**Problem to solve**
Repeat the data exactly as it stands.

**Exercise data**
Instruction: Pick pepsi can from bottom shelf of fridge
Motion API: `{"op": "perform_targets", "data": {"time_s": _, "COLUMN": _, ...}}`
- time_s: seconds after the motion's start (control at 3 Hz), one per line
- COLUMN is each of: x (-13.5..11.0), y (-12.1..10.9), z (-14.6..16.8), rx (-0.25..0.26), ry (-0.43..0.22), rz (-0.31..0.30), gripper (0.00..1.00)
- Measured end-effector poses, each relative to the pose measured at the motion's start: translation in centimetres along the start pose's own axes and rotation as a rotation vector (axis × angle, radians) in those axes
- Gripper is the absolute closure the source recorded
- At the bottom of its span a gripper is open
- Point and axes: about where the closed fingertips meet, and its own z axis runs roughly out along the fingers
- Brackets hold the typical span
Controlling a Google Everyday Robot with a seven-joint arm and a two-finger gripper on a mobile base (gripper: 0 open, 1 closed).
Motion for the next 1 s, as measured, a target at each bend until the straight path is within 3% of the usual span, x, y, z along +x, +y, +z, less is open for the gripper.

**Exercise output**
Instruction: Pick pepsi can from bottom shelf of fridge
Motion API: `{"op": "perform_targets", "data": {"time_s": _, "COLUMN": _, ...}}`
- time_s: seconds after the motion's start (control at 3 Hz), one per line
- COLUMN is each of: x (-13.5..11.0), y (-12.1..10.9), z (-14.6..16.8), rx (-0.25..0.26), ry (-0.43..0.22), rz (-0.31..0.30), gripper (0.00..1.00)
- Measured end-effector poses, each relative to the pose measured at the motion's start: translation in centimetres along the start pose's own axes and rotation as a rotation vector (axis × angle, radians) in those axes
- Gripper is the absolute closure the source recorded
- At the bottom of its span a gripper is open
- Point and axes: about where the closed fingertips meet, and its own z axis runs roughly out along the fingers
- Brackets hold the typical span
Controlling a Google Everyday Robot with a seven-joint arm and a two-finger gripper on a mobile base (gripper: 0 open, 1 closed).
Motion for the next 1 s, as measured, a target at each bend until the straight path is within 3% of the usual span, x, y, z along +x, +y, +z, less is open for the gripper.

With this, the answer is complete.